▶ [Instructions to follow] For the data below, restate word for word only the lines from the line containing "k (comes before" through the line containing "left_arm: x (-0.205", both ends included.

═══ Exercise materials

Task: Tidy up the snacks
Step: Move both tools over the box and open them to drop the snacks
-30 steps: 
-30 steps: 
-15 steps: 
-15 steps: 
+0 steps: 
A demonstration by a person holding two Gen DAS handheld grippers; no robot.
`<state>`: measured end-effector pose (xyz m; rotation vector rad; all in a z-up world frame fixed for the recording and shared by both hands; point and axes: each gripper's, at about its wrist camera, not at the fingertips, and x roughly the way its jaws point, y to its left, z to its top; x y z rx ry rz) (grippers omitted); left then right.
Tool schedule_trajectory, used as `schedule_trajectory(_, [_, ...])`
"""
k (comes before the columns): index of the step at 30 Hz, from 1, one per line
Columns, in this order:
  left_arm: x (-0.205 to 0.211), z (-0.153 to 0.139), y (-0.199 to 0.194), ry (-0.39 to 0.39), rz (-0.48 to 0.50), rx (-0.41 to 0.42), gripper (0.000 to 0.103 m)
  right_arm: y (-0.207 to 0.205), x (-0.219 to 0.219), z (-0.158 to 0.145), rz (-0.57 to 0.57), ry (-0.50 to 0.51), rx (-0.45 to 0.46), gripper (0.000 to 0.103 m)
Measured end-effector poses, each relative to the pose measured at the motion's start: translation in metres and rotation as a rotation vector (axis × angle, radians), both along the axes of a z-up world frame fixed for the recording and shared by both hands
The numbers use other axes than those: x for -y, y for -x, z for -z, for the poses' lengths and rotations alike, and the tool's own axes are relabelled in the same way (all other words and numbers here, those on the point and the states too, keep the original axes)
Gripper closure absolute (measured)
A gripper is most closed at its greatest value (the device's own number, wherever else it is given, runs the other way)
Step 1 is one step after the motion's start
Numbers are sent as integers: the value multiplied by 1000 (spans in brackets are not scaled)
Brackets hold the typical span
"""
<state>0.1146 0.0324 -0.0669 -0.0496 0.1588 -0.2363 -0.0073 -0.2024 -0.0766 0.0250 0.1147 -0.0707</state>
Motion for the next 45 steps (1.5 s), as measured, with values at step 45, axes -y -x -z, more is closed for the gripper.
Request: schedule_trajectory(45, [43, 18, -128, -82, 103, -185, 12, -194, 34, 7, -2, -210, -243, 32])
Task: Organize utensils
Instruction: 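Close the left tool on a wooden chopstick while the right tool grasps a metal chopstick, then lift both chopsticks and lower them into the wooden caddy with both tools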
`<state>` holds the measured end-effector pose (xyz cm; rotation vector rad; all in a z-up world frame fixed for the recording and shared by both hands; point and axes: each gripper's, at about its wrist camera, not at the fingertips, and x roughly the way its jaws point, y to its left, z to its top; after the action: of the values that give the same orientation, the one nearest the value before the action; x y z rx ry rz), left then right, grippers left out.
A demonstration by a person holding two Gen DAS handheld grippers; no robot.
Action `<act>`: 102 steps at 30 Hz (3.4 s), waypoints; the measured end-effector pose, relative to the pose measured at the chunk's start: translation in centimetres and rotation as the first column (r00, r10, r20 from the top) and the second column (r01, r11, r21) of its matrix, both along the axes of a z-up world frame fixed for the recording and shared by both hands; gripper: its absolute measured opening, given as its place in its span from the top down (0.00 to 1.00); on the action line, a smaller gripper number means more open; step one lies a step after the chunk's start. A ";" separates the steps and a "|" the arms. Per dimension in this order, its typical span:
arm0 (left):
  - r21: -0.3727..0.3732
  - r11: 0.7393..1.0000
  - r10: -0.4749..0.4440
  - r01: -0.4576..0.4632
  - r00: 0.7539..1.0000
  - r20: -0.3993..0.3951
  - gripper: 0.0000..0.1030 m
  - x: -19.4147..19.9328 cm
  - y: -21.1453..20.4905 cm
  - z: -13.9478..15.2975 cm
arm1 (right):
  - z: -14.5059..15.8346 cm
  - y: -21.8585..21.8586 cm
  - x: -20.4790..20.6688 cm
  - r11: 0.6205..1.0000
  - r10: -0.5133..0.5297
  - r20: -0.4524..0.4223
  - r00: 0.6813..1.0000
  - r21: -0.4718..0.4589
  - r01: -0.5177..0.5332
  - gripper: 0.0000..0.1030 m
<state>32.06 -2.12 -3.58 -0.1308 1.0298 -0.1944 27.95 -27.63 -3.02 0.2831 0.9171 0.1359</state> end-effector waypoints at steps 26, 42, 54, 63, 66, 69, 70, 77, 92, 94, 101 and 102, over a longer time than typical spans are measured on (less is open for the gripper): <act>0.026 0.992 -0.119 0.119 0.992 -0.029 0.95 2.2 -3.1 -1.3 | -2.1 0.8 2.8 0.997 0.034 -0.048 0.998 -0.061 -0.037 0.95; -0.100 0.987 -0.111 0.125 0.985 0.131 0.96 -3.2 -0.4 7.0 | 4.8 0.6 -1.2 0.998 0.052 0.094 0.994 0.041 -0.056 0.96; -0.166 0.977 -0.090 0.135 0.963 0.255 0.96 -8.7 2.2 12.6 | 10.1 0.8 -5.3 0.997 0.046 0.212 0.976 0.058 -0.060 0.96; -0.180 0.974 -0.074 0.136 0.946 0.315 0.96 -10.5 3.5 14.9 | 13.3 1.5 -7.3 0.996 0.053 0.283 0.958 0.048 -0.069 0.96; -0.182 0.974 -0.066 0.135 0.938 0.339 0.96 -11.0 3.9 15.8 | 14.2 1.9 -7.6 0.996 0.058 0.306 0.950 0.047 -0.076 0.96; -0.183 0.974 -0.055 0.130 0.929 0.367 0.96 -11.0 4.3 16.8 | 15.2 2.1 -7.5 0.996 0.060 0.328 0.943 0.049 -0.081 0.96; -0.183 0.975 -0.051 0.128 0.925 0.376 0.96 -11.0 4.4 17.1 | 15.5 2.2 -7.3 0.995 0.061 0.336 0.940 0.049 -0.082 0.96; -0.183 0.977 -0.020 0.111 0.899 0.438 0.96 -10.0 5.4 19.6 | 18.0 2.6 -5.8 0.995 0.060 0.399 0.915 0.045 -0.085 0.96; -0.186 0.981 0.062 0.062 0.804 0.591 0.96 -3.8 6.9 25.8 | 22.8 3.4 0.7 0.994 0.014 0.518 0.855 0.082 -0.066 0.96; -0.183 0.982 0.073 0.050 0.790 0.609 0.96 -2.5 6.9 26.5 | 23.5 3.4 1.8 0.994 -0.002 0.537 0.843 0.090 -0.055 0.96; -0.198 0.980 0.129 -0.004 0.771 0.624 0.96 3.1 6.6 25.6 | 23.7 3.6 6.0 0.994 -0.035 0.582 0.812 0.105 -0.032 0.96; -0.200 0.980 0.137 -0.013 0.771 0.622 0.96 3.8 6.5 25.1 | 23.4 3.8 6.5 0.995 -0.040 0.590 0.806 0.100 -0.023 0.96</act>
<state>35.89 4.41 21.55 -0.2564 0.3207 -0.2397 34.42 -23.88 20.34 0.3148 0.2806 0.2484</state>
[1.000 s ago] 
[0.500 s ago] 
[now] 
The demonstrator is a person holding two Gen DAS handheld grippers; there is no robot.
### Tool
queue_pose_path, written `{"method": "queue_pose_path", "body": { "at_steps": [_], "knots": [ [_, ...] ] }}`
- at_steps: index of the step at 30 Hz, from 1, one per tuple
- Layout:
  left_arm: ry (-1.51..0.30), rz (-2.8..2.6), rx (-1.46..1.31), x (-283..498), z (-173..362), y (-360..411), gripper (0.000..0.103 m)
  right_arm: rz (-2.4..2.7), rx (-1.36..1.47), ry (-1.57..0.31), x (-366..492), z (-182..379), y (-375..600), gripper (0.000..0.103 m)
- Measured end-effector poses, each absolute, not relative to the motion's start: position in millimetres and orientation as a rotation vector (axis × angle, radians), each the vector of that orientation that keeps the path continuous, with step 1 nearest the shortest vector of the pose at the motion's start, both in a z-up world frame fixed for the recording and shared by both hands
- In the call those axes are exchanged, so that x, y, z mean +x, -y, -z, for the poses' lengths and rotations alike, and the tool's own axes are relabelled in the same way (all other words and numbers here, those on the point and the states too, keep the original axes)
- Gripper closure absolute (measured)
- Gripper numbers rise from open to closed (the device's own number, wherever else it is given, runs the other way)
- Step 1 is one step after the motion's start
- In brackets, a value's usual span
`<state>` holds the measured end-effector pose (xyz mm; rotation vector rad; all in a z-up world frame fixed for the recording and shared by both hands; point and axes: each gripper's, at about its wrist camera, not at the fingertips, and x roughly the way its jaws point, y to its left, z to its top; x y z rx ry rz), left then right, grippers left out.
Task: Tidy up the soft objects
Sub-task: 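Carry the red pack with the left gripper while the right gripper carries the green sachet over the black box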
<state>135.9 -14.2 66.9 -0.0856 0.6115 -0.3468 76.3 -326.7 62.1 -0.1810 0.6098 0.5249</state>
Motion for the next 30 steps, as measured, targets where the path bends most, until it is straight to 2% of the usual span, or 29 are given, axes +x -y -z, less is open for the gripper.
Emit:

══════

▶ [Task solution]
k (comes before the columns): index of the step at 30 Hz, from 1, one per line
Columns, in this order:
  left_arm: x (-0.205 to 0.211), z (-0.153 to 0.139), y (-0.199 to 0.194), ry (-0.39 to 0.39), rz (-0.48 to 0.50), rx (-0.41 to 0.42), gripper (0.000 to 0.103 m)

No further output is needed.